TOKYO (Reuters) – Japan’s government said on Wedneseday it would investigate messaging app Line, owned by SoftBank Corp’s Z Holdings Corp, after Japanese media reports that it let Chinese engineers at a Shanghai affiliate access Japanese users’ data without informing them.
Under Japanese privacy regulations, companies have to let users know when their personal data is sent overseas, public broadcaster pubic broadcaster NHK and other local media reported earlier.
“We can’t say yet if Line breached regulations or not, and we are conducting an investigation to find out,” a government official responsible for overseeing privacy regulations told Reuters. If Line is found to have acted improperly then the Cabinet Office can direct it to make improvements, he added.
“There hasn’t been anything that breached legal or regulatory boundaries,” a spokesman for Line said.” We will continue to respond to laws and regulations in all jurisdictions, including Japan.”
In a statement posted later on its website, the company apologized for causing any concern and for not adequately explaining policies regarding data management to users. No inappropriate access occurred, it added.
Four engineers at a company in China, who perform system maintenance for Line, were allowed to access servers in Japan from 2018 that contained the names, telephone numbers and e-mail addresses of users, local media said.
The reports come as Japan tightens laws and regulation around the use and storage of personal data held by internet companies.
Line, which has 186 million users worldwide – of which just under half are in Japan – has since blocked access to user data at the Chinese affiliate, the company spokesman said.
Line this month became part of Z Holdings, formerly Yahoo Japan, creating a $30 billion domestic internet heavyweight to compete against local and U.S. rivals.
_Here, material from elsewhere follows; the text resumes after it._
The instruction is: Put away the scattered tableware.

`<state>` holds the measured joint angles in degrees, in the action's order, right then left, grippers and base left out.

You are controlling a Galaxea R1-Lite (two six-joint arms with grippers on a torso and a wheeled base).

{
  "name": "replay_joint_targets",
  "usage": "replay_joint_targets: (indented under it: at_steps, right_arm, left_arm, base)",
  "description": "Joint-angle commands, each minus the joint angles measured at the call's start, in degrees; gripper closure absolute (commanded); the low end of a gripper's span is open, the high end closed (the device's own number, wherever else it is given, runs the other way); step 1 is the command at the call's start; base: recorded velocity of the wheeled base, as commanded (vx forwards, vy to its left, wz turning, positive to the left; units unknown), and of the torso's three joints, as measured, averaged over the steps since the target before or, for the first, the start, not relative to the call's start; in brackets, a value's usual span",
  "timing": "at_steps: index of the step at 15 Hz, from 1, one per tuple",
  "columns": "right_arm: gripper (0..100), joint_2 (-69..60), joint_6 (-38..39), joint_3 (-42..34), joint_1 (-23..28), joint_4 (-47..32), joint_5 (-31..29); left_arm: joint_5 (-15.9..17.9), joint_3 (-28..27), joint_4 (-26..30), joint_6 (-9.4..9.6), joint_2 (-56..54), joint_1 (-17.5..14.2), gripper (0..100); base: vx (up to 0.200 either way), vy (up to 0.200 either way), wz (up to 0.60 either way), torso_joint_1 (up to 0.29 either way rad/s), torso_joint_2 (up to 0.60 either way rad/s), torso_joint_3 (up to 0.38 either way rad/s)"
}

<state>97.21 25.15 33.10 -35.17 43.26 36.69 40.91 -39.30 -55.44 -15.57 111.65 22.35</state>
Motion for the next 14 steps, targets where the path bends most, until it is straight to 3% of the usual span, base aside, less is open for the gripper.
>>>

Messages sent via Line can only be read by the sender and receiver as the app, like other messaging apps, encrypts message content end to end.
Z Holdings is controlled by SoftBank Corp through holding company A Holdings, which is jointly owned by SoftBank Corp and South Korea’s Naver Corp, the former operator of Line.
Z Holdings, which plans to invest 500 billion yen ($4.58 billion) in technology over the next five years, announced the Line tie-up last year but was forced to delay the move from October because of the COVID-19 pandemic.
Line has expanded its business into cashless payment and more recently telemedicine.
Shares of Z Holdings, which also controls fashion retailer Zozo Inc and office supplies firm Askul Corp, dipped 1.1% to 611 yen, compared with the Tokyo exchange’s TOPIX index which was flat.